旅行業務で長く営業系の仕事をしていたことや、オーナー秘書の頃から10年以上野球事業に関連する業務に就いていたこと、6年間スポーツ・エンタテインメント事業に関わってきた経験から任命されたのだと考えています。球団運営にはベースボールオペレーションと、ビジネスオペレーションという2つの側面があって、前者はチームをいかに強く編成し、育成して、優勝できるかという野球そのものの戦略を練る仕事。一方で、私が主に関わってきた後者は会社として営業的に利益を確保する仕事です。球団のファンやスポンサー、ヘルメットやユニフォームに広告を出してくれる企業など、幅広いお客様と関わってきました。
私は野球経験者ではないので、野球のことはその道を極めてきたプロに任せてきました。かつての野球選手がマネージャーやスコアラーとして引退後もチームに貢献してくれている姿も見てきて、球団を支える関係者にとって働きやすい環境をいかに整えられるかということを常々考え業務にあたってきましたね。

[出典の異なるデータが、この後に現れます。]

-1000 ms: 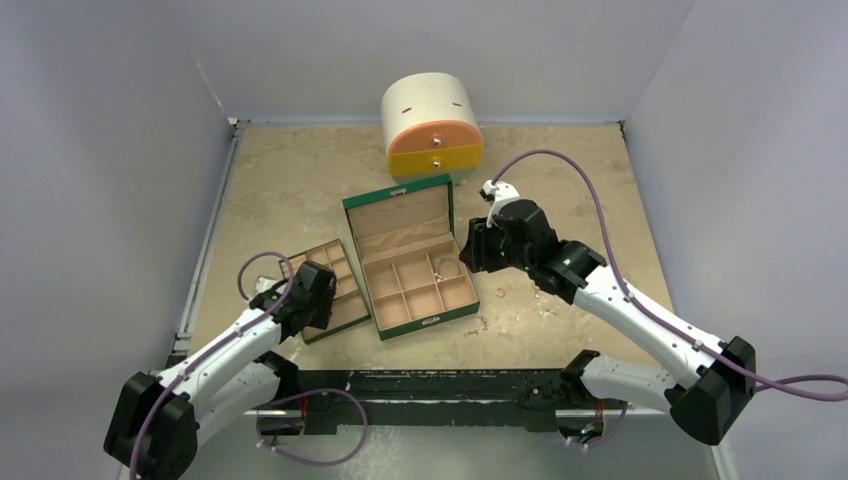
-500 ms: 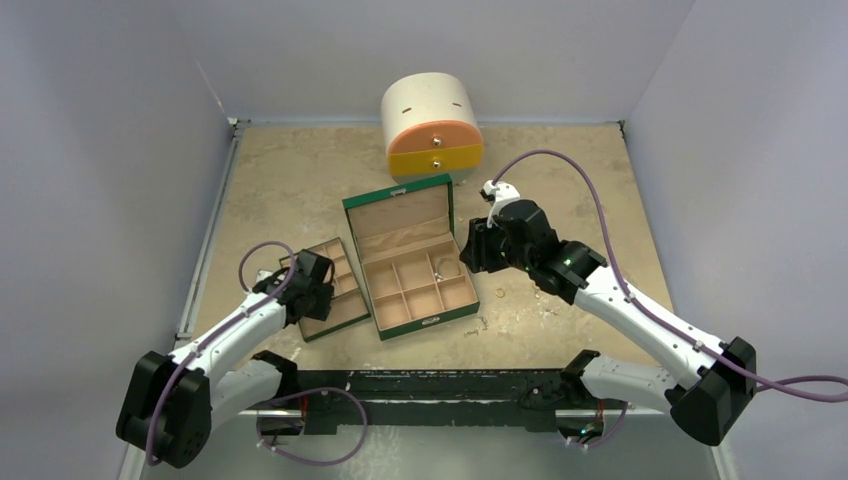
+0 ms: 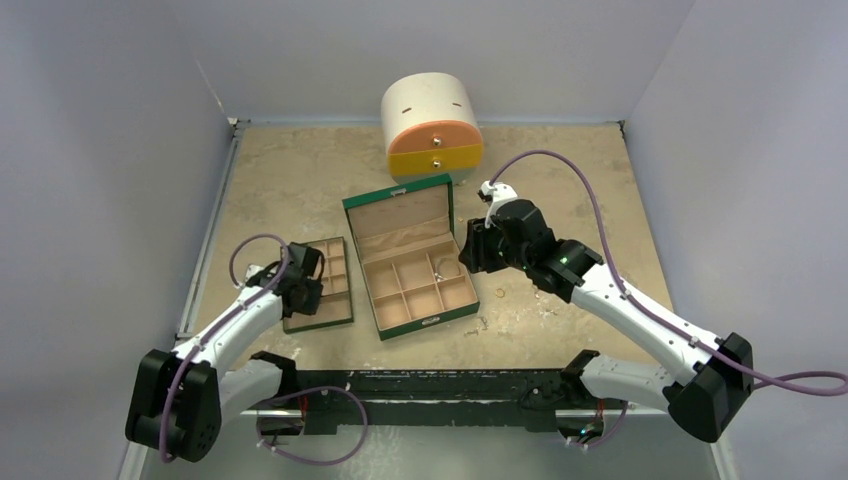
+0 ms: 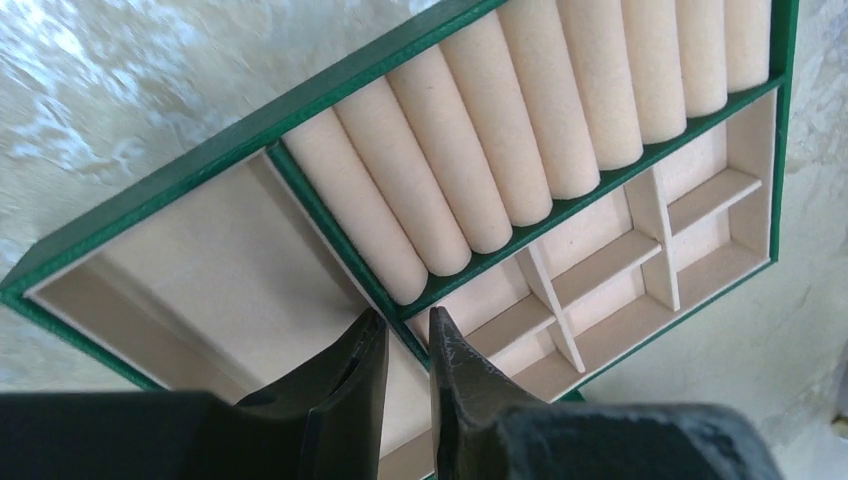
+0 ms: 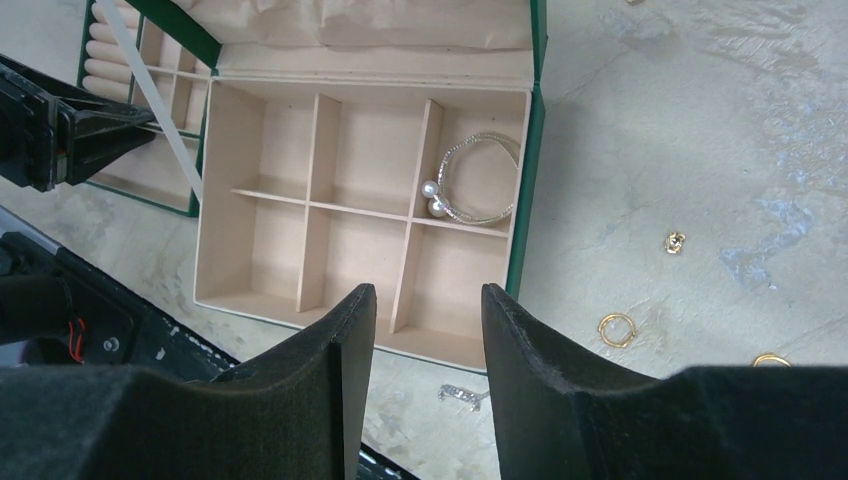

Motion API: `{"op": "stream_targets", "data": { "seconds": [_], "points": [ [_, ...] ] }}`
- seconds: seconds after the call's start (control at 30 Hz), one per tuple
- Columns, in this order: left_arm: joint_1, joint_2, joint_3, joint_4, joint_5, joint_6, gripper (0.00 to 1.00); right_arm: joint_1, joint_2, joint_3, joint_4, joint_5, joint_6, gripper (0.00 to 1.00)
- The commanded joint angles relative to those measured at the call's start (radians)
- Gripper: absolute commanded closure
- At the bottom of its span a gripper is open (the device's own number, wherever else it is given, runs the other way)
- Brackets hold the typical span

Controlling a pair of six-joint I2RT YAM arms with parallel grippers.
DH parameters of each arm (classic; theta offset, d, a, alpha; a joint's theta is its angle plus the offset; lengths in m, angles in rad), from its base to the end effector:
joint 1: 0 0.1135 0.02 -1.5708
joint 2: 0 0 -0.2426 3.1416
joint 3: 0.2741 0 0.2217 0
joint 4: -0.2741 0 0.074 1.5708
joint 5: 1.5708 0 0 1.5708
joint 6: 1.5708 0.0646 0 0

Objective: Organize the mixed jewelry

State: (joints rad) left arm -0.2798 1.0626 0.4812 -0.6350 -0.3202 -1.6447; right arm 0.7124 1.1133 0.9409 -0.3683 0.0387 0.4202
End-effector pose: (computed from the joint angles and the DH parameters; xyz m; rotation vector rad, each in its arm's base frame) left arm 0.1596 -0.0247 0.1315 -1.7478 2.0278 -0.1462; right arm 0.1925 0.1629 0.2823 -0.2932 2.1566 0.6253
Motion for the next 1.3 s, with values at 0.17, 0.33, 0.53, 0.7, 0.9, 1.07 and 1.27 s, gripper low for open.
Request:
{"op": "stream_targets", "data": {
  "seconds": [0.17, 0.33, 0.53, 0.7, 0.9, 1.07, 1.27],
  "points": [
    [0.073, -0.017, 0.077, -0.107, -0.126, 0.128, 0.98, 0.003, -0.015, 0.024, 0.011, 0.016, 0.003, 0.54],
    [0.112, -0.021, 0.106, -0.126, -0.156, 0.170, 1.00, 0.003, -0.025, 0.027, 0.007, 0.036, 0.005, 0.54],
    [0.142, -0.028, 0.141, -0.143, -0.186, 0.207, 1.00, 0.003, -0.036, 0.029, 0.003, 0.050, 0.004, 0.54],
    [0.173, -0.039, 0.189, -0.168, -0.211, 0.253, 1.00, 0.003, -0.043, 0.033, -0.004, 0.052, 0.003, 0.54],
    [0.197, -0.057, 0.313, -0.213, -0.284, 0.328, 1.00, 0.003, -0.047, 0.046, -0.015, 0.053, -0.001, 0.54],
    [0.197, -0.061, 0.455, -0.268, -0.357, 0.379, 1.00, 0.002, -0.050, 0.065, -0.029, 0.056, -0.011, 0.54],
    [0.197, -0.059, 0.601, -0.269, -0.365, 0.483, 1.00, 0.002, -0.056, 0.076, -0.039, 0.054, -0.016, 0.54]
  ]
}}
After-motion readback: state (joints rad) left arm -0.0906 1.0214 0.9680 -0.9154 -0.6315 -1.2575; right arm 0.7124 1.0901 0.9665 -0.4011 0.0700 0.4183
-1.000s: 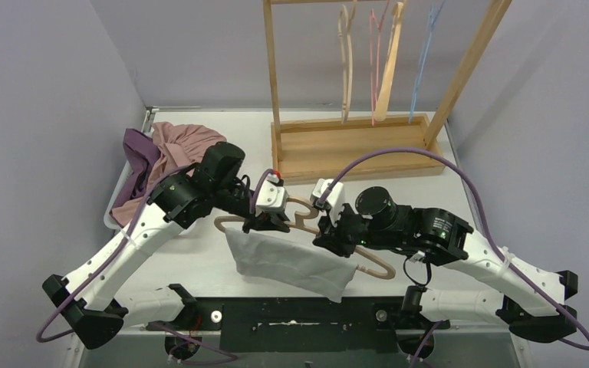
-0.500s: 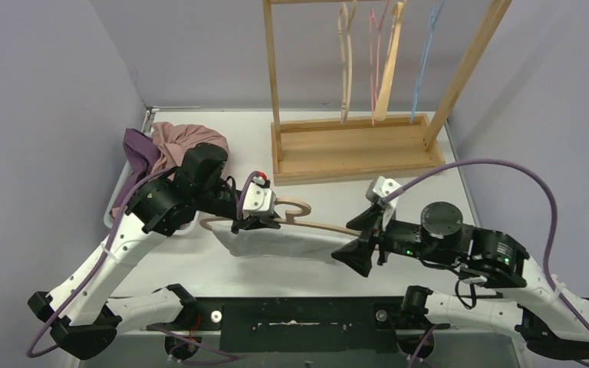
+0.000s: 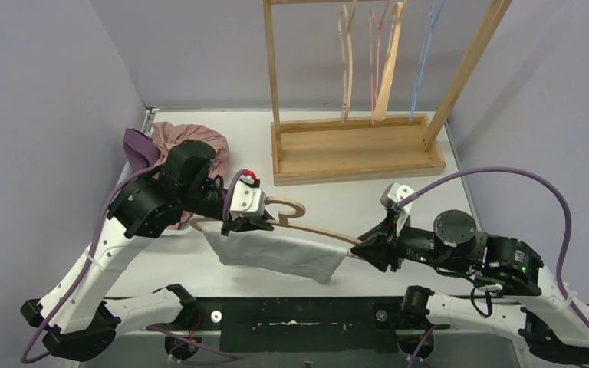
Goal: Place the skirt on the hanger
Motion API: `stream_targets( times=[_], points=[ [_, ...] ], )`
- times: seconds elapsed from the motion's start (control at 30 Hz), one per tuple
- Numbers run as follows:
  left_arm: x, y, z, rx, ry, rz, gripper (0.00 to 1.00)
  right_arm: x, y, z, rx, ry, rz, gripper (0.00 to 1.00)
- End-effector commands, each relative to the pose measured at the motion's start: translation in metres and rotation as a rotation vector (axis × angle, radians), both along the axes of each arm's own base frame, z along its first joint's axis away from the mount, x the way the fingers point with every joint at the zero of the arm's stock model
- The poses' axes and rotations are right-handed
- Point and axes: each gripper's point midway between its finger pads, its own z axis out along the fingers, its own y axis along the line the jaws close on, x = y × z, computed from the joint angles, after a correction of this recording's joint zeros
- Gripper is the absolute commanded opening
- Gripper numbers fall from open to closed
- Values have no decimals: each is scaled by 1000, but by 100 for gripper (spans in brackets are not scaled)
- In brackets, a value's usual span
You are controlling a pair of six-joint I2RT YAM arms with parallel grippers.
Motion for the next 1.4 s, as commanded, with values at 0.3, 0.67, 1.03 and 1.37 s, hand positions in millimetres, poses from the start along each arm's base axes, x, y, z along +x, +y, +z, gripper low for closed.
stream_targets(
  times=[0.3, 0.67, 1.03, 1.37],
  points=[
    [119, 40, 89, -434, -236, 817, 65, 45, -6, 43, 113, -141, -233, 0],
    [158, 82, 111, -577, -287, 1151, 71, 86, -46, 96, 237, -312, -536, 0],
    [164, 61, 63, -634, 2, 1189, 70, 126, -22, 138, 285, -473, -680, 0],
    [164, 56, 11, -635, 211, 1255, 68, 156, -24, 156, 270, -486, -916, 0]
  ],
)
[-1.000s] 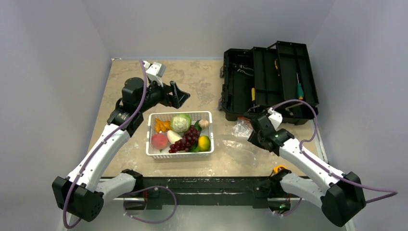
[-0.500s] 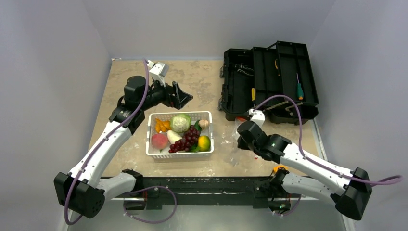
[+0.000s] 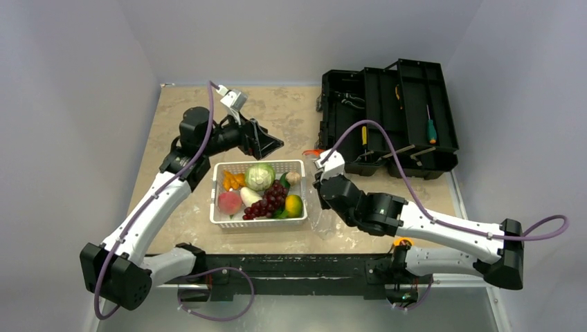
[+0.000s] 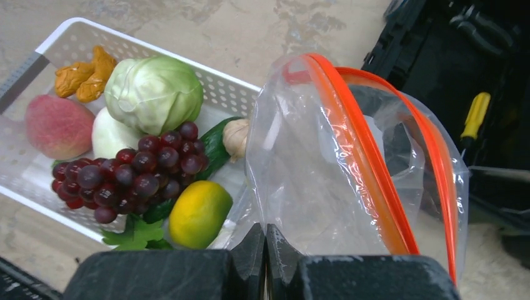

2023年には阪神タイガースが38年ぶりに優勝を収めました。
優勝時の感想をお聞かせください。
最初に感じたのは、これまでチームを支えてくれたファンの皆さまに対する感謝です。長く間接的・直接的に野球事業に関わってきた中で、ファンの方の存在の大きさを強く感じていたため、お待たせしましたという気持ちでした。また、多くの人に愛される阪神タイガースブランドに長く携わってこられたことに対しても非常にありがたいと感じています。2025年は球団にとって90周年という節目。阪神タイガースのブランド価値が今後も長く保たれ続けることを強く願っています。
関西学院大学の後輩へメッセージ
キャリアにはどのような経歴を積めばこうなれるというような決まったルートがありません。企業規模などにこだわらず、自分の思う道に進んでいけば良いと思います。一方で、長く生きる上では自分の思い通りにならないことも必ずあるでしょう。私自身、入社した頃は旅行事業に携わりたいとは全く考えていませんでした。そんな時、挫けず、どのような環境においても、自分に与えられたことを全うしていくことが大切だと思います。そうすることで未来がひらけていくものです。